◆ ACTIVITY
Each line of the listing that includes the string "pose" is to be identified and copied.
◇ ◇ ◇ ◇ ◇ ◇ ◇
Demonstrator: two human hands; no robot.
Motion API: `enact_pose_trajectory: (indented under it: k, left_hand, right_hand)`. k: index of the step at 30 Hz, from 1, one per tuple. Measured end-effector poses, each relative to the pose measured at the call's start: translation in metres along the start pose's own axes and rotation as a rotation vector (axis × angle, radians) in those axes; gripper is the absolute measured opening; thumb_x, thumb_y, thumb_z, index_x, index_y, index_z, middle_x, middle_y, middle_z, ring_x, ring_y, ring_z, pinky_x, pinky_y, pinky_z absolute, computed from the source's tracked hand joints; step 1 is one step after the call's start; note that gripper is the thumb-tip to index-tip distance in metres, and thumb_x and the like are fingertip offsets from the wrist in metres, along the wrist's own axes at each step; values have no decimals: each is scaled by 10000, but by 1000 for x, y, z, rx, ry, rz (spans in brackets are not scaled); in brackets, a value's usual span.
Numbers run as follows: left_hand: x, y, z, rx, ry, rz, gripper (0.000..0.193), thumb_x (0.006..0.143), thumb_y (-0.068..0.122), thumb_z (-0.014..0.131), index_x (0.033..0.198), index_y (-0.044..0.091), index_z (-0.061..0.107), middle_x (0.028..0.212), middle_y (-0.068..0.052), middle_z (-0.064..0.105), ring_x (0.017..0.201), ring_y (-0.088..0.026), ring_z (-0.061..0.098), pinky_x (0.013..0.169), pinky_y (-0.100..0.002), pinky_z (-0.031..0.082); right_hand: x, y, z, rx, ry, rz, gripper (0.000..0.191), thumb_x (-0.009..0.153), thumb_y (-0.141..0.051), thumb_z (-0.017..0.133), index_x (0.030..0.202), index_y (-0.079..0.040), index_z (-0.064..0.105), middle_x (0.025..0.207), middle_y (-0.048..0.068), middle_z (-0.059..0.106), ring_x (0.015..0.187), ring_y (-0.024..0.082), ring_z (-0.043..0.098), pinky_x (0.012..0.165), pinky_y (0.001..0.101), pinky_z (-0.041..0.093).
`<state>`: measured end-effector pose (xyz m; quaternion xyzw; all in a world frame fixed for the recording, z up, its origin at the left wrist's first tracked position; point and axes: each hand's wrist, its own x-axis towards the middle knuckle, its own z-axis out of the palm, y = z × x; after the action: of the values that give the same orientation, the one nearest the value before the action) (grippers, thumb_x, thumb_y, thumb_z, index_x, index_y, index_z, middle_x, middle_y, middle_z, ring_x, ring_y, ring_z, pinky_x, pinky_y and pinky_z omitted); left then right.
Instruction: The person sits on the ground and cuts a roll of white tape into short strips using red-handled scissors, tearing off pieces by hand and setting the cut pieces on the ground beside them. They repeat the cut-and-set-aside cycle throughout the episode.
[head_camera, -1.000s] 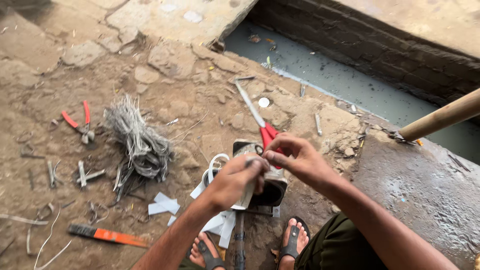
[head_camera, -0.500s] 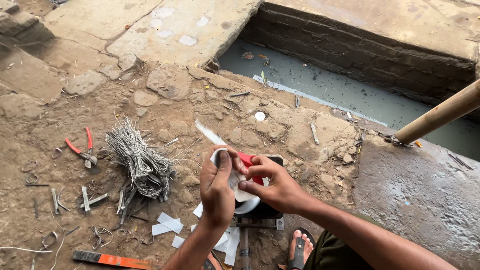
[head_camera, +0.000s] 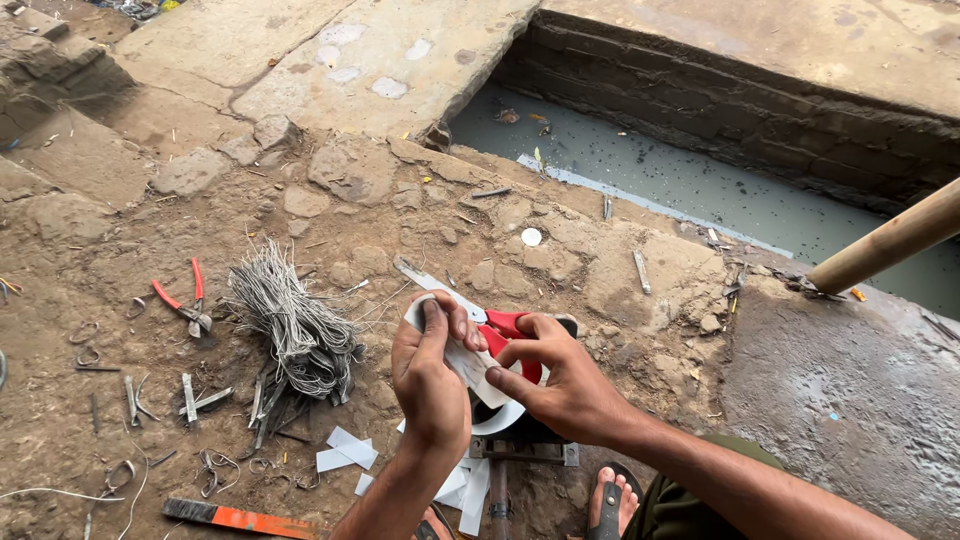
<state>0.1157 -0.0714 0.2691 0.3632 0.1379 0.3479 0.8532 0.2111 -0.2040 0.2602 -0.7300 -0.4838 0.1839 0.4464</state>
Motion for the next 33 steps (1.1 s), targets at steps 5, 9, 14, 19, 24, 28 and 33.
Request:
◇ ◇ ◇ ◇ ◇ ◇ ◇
◆ EXERCISE RESPONSE
Motion API: `enact_pose_trajectory: (indented under it: k, left_hand, right_hand)`. k: index of the step at 30 Hz, from 1, one per tuple. Measured end-effector poses, each relative to the pose measured at the call's start: translation in metres along the start pose's own axes and rotation as a rotation vector (axis × angle, radians) in those axes; gripper is the absolute measured opening; thumb_x, thumb_y, thumb_z, index_x, index_y, index_z, middle_x, middle_y, middle_z, ring_x, ring_y, ring_z, pinky_x, pinky_y, pinky_z absolute, computed from the source's tracked hand joints; step 1 is one step after the call's start; note that gripper is the thumb-tip to index-tip distance in metres, and thumb_x and the like are fingertip offsets from the wrist in metres, along the wrist's own axes at each step; values have no decimals: each is scaled by 10000, but by 1000 for x, y, z, rx, ry, rz (spans in brackets are not scaled); in brackets, a value's usual span.
`<state>`: measured end-effector pose (xyz m; quaternion xyzw; all in a world frame fixed for the recording, z up, its origin at the left wrist's first tracked position; point and axes: each hand's wrist, its own x-axis towards the middle knuckle, its own z-axis out of the palm, y = z × x; after the action: of the values that give the same orientation, the one nearest the value before the action) (grippers, thumb_x, thumb_y, thumb_z, index_x, index_y, index_z, middle_x, middle_y, middle_z, ring_x, ring_y, ring_z, pinky_x, pinky_y and pinky_z omitted); left then right.

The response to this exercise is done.